**What this task involves:** Look through the data below and show every line that includes "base".

[Records from a collection]

━━━━━━━━━━

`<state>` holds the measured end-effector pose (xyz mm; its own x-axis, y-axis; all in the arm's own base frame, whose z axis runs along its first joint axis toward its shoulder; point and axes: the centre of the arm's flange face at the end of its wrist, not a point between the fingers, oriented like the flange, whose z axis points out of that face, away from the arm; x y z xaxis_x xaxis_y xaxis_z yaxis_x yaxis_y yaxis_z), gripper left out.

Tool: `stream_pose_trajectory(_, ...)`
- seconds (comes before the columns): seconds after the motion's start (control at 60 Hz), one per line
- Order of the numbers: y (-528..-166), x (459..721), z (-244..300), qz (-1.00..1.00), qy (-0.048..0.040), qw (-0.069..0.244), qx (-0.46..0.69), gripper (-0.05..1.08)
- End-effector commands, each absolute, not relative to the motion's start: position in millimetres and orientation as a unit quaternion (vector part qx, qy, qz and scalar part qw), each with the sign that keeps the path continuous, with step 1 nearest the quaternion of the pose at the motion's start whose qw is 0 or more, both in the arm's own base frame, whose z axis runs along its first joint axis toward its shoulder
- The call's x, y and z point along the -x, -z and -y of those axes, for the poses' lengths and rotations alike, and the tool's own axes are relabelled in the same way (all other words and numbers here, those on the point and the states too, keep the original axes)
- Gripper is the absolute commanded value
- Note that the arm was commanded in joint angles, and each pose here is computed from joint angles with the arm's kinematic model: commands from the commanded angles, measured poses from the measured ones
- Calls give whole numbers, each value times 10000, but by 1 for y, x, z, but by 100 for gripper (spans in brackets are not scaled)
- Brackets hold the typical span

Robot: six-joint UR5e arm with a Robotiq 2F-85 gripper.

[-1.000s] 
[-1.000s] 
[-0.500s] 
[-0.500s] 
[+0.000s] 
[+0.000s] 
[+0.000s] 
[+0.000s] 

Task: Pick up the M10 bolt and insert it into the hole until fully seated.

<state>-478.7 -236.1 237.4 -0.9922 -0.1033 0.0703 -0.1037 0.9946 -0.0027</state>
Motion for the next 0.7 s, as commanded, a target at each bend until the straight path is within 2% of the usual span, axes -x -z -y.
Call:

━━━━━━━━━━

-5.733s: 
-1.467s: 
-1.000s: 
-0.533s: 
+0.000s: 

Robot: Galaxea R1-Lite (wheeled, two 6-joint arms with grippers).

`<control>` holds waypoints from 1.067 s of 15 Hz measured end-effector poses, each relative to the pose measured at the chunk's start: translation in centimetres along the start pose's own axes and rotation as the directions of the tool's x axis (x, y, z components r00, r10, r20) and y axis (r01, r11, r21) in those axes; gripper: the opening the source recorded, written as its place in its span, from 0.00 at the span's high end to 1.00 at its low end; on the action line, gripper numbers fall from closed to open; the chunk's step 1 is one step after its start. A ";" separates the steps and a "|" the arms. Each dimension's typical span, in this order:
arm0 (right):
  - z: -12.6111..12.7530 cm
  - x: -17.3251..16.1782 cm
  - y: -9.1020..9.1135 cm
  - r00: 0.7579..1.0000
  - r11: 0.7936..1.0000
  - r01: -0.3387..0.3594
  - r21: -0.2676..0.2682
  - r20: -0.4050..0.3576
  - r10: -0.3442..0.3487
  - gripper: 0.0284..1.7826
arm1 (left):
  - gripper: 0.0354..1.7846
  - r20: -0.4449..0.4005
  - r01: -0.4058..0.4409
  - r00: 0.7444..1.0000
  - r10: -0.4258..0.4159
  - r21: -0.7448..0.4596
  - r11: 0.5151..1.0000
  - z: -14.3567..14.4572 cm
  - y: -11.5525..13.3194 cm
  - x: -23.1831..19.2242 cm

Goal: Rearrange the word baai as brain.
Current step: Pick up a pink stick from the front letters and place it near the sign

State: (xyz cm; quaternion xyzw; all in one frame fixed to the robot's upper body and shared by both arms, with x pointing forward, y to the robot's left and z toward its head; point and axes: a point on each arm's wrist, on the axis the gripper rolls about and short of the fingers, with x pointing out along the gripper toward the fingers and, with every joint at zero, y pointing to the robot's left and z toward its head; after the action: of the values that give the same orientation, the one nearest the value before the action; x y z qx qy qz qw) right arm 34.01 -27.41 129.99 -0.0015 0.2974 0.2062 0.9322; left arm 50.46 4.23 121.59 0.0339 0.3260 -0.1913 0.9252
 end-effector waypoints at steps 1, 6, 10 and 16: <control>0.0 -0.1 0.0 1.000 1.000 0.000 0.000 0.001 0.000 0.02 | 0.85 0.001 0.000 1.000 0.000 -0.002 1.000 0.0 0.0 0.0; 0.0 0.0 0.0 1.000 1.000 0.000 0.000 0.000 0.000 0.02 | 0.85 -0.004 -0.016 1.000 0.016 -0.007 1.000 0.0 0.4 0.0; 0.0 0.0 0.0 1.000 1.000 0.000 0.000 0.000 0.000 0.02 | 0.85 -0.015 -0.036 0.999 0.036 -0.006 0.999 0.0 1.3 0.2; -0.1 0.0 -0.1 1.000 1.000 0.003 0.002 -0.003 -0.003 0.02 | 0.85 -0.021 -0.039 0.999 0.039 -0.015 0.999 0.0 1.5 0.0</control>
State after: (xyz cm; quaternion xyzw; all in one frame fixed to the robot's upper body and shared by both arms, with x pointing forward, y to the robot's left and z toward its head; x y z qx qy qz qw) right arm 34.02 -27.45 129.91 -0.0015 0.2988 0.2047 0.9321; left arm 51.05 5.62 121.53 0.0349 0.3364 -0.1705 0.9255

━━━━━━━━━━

**Solution:**
`<state>` holds the measured end-effector pose (xyz mm; its own x-axis, y-axis; all in the arm's own base frame, whose z axis runs along its first joint axis toward its shoulder; point and axes: the centre of the arm's flange face at the end of its wrist, not a point between the fingers, oriented like the flange, whose z axis points out of that face, away from the arm; x y z xaxis_x xaxis_y xaxis_z yaxis_x yaxis_y yaxis_z), gripper left out.
- End-effector commands, each absolute, not relative to the motion's start: position in millimetres and orientation as a unit quaternion (vector part qx, qy, qz and scalar part qw), each with the sign that keeps the path continuous, with step 1 nearest the quaternion of the pose at the motion's start whose qw is 0 or more, both in the arm's own base frame, whose z axis runs along its first joint axis toward its shoulder

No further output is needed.